Lettre à Ménécée (lettre conservée par Diogène Laërce),
traduction R. Genaille (1933).
« Ce n’est pas le jeune qui est bienheureux, mais le vieux qui a bien vécu : car le jeune, plein de vigueur, erre, l’esprit égaré par le sort ; tandis que le vieux, dans la vieillesse comme dans un port, a ancré ceux des biens qu’il avait auparavant espérés dans l’incertitude, les ayant mis à l’abri par le moyen sûr de la gratitude »
(Sentences vaticanes, n° 17 ; in Épicure, Lettres et Maximes, Paris, PUF, Épiméthée, 2003, trad. fr. de Marcel Conche, p. 251).
Le vieux est plus heureux que le jeune, car celui-ci a de nombreuses possibilités mais peu d’acquis tandis que celui-là a de nombreux acquis qui donnent alors lieu à de nouvelles possibilités : le plaisir sans cesse renouvelé de se rappeler les heureux moments de la vie passée.
Épicure voit dans la vieillesse l’âge par excellence de la gratitude, ce qui prolonge le commentaire du gardien ;-)
Le rire de l'ogre : à lire ici.
La vieillesse et tous ces termes que tu décris est ce que l'homme craint le plus. La mort, à mon avis, est moins source d'inquiétude que la décrépitude, la perte de ses capacités physiques et intellectuelles, la dépendance qui peut en découler. C'est un avenir très incertain qui s'ouvre à chacun de nous, après celui de la construction de soi, il faut envisager la déconstruction, la démolition. Pfffff dur dur ;-)) Restons optimiste, on ne peut pas être et avoir été.
Il faut prendre les lois de la vie comme elles sont. Si tu acceptes la vie, tu dois accepter la mort.

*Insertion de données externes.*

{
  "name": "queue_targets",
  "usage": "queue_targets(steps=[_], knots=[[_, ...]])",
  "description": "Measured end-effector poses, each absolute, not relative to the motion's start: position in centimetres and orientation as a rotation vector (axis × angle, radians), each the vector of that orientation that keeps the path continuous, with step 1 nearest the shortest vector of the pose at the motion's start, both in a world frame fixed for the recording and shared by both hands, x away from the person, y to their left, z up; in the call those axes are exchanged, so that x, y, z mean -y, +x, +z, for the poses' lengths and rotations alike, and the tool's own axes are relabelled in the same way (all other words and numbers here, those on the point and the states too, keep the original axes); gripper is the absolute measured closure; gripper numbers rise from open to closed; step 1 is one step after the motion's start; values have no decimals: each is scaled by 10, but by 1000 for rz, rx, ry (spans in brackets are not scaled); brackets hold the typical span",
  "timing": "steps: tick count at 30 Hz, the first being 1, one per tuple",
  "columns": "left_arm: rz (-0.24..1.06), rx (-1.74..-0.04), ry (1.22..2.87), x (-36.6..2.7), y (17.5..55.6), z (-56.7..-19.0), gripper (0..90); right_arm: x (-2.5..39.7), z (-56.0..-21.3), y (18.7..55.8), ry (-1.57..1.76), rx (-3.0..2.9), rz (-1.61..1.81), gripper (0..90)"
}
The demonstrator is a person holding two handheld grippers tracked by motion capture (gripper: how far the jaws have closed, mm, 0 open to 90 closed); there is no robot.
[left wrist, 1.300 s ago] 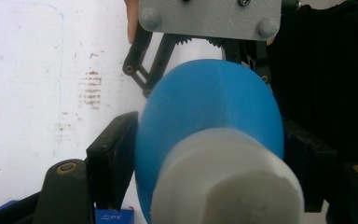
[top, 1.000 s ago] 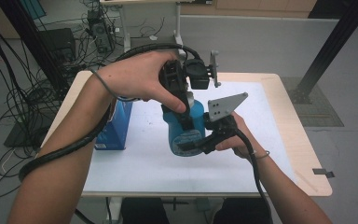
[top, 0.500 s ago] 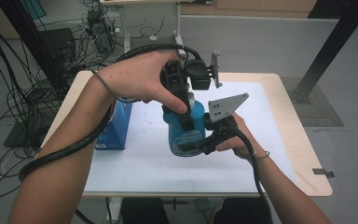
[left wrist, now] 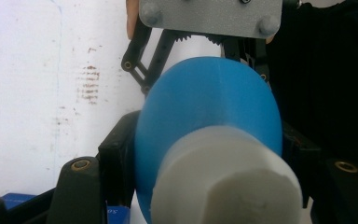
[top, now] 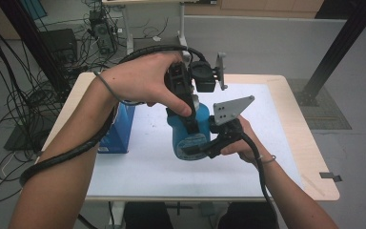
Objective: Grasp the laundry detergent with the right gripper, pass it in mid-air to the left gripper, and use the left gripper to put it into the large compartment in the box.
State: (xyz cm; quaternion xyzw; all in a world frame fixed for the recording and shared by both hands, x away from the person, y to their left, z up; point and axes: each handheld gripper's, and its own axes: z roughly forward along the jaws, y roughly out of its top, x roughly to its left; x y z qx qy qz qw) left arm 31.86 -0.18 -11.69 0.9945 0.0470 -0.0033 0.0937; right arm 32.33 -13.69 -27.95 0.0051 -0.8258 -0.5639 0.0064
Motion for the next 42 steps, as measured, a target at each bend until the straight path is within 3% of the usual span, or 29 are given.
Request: queue_targets(steps=[42], knots=[[-16, -155, 2957, 0, 320, -118, 369, 134, -281, 325, 17, 2565, -1762, 428]])
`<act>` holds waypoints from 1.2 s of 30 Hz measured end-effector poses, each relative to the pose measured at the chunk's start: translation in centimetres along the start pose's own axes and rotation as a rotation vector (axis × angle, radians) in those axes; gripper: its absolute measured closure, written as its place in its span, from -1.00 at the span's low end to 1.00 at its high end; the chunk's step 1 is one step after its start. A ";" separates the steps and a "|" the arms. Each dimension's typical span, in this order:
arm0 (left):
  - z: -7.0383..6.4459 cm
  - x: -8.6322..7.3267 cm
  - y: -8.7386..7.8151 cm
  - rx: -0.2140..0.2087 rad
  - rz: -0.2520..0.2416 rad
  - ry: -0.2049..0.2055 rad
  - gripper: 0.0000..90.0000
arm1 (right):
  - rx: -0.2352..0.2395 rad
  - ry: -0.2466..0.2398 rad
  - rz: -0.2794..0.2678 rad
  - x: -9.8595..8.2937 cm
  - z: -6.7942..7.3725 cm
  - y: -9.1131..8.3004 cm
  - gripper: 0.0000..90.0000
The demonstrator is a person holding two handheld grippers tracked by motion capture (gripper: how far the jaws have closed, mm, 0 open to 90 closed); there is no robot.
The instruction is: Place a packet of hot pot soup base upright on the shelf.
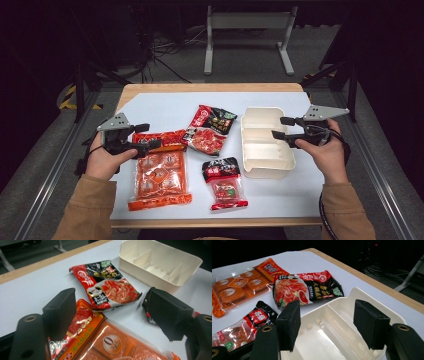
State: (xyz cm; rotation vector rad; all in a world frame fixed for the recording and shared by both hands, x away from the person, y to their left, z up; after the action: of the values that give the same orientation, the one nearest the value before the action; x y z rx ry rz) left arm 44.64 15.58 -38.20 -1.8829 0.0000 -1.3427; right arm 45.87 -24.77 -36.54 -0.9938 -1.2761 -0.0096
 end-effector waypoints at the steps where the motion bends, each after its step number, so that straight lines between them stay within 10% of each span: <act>1: 0.1 0.2 0.1 0.004 -0.004 -0.003 -0.51 | 0.002 0.001 0.001 0.0 0.0 0.0 -0.12; 8: 0.0 1.2 1.0 -0.048 0.004 0.009 -0.67 | 0.029 0.023 0.008 -0.1 0.2 0.2 -0.02; 36: 1.7 6.0 6.9 -0.027 0.031 0.013 -0.40 | 0.033 0.037 -0.026 -0.6 0.4 -0.8 -0.09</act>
State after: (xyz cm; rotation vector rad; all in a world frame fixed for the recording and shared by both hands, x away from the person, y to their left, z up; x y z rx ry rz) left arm 51.55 9.34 -37.78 -1.8894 0.0538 -1.3406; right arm 44.89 -25.34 -36.53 -0.9443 -1.2514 -0.0271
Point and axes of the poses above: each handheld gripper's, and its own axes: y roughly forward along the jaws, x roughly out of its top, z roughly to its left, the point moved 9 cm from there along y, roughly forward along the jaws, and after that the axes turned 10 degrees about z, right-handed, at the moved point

Et si l'on vieillissait soi-même par "mimétisme compassionnel"?...Nous nous imitons sans en être tout à fait conscients, et quand ceux que nous aimons vieillissent, nous épousons un peu leur façon d'être de crainte de creuser la distance.

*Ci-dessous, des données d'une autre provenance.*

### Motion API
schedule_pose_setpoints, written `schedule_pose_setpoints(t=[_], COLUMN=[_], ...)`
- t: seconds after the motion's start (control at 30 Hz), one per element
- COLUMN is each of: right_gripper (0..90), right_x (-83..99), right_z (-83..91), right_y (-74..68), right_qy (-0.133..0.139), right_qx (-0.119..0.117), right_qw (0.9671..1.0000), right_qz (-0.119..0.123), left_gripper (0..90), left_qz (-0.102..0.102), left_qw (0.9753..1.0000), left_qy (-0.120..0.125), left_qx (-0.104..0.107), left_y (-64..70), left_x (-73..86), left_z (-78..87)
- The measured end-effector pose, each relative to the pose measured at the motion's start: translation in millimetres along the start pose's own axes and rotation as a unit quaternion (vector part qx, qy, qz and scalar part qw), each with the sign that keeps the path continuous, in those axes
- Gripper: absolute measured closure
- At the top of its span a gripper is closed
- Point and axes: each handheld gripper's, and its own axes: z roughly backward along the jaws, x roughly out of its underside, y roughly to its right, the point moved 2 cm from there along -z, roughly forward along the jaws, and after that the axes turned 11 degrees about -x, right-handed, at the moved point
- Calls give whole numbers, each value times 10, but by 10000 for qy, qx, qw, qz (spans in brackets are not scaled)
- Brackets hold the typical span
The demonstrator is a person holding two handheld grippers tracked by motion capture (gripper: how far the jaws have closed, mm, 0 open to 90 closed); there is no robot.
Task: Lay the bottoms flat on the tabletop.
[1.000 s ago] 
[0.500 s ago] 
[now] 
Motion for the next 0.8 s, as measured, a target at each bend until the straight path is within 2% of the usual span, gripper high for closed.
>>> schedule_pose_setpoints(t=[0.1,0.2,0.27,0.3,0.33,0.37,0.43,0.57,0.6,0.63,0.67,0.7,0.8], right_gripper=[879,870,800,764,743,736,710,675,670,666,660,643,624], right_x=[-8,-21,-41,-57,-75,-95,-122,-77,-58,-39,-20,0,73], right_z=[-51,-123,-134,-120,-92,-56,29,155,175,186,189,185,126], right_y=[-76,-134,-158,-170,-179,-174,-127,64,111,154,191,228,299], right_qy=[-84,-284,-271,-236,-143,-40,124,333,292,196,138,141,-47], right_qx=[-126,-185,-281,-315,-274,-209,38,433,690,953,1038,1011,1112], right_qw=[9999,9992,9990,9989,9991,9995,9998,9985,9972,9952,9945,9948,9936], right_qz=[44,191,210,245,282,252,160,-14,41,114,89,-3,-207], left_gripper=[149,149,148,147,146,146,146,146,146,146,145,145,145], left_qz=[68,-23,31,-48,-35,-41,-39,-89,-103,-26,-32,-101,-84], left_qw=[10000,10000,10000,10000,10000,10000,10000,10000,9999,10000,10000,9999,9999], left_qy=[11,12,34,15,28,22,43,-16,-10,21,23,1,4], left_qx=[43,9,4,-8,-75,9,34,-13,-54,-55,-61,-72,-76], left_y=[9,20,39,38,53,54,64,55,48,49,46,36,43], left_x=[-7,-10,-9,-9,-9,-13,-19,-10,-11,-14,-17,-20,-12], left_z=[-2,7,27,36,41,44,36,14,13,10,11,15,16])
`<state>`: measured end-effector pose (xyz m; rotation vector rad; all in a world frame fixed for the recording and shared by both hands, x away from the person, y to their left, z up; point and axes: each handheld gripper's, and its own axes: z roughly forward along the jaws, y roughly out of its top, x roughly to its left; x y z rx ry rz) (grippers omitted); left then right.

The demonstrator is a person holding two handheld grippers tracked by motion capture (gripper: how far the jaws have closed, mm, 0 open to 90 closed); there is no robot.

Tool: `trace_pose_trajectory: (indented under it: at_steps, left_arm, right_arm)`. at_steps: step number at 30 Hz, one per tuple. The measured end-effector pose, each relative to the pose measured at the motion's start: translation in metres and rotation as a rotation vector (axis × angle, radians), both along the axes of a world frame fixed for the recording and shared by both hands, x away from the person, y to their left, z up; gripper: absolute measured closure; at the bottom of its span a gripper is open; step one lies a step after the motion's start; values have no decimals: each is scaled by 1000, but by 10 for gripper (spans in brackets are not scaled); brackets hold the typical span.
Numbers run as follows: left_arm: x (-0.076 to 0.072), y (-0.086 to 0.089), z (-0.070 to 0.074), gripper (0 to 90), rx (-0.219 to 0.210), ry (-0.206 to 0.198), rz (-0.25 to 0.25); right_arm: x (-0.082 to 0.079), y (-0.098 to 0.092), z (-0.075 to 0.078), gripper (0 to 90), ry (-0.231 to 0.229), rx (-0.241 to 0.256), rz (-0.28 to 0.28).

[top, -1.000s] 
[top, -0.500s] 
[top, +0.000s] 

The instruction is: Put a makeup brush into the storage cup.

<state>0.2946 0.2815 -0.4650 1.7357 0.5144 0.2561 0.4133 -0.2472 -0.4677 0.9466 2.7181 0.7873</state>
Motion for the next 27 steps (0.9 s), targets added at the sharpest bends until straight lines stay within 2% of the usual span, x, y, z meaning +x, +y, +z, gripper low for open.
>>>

D'autre part,l'impérialisme social de l'âge,qui se décline souvent en décennies, fait de nous des êtres soit en pleine possession d'eux-mêmes, soit dans le retrait et le rejet.Mais la sénescence s'intériorise sournoisement par nos reculs,limitations et renoncements successifs.Peu importent l'image du miroir,et cette lutte sans merci pour sauver les apparences.Nous nous passons les uns les autres le masque, parce que la comédie se joue ainsi.A nous d'essayer,sinon de reculer,du moins d'oublier l'heure des changements ,en regardant le ciel, la nature, nos semblables,sous l'angle de l'intemporalité...
Vieillir ensemble est très beau. Bien sûr, il faut ici donner à "ensemble" toute sa prégnance, toute sa force.
J'ai constaté que les jeunes s'ls n'ont pas de la répugnace pour les vieillards, ils sont au moins indifférents à leur mode de vie. Je fais le contraire, me disant que la veillesse et la mort representent un avenir certain. J'ai toujours pris du plaisir à m'approcher des vieux pour discuter, écouter surtout et répondre à leurs petits besoins. Résultat, physiquement, je parais 20 ans de moins. Mais le plus beau c'est mon intérieur. Le matin comme le soir je vis dans une euphorie constante. Si je ne deteste pas la fréquentation, la solutude me donne du bonheur. Dans tous les domaines, j'aime tout ni haine ni jalousie, toujours optimistes même devant les catastrophes. Même pendant ces massacres et ces guerres injustes que nous vivons à notre époque, je ne déplore pas les morts, ce sont ces veuves, ces orphelins et ces handicapés qui me donnent de la peine. Je suis devenu un géant au pieds d'argile. Je supporte tous les malheurs, mais ne peux assister à la souffrance des autres.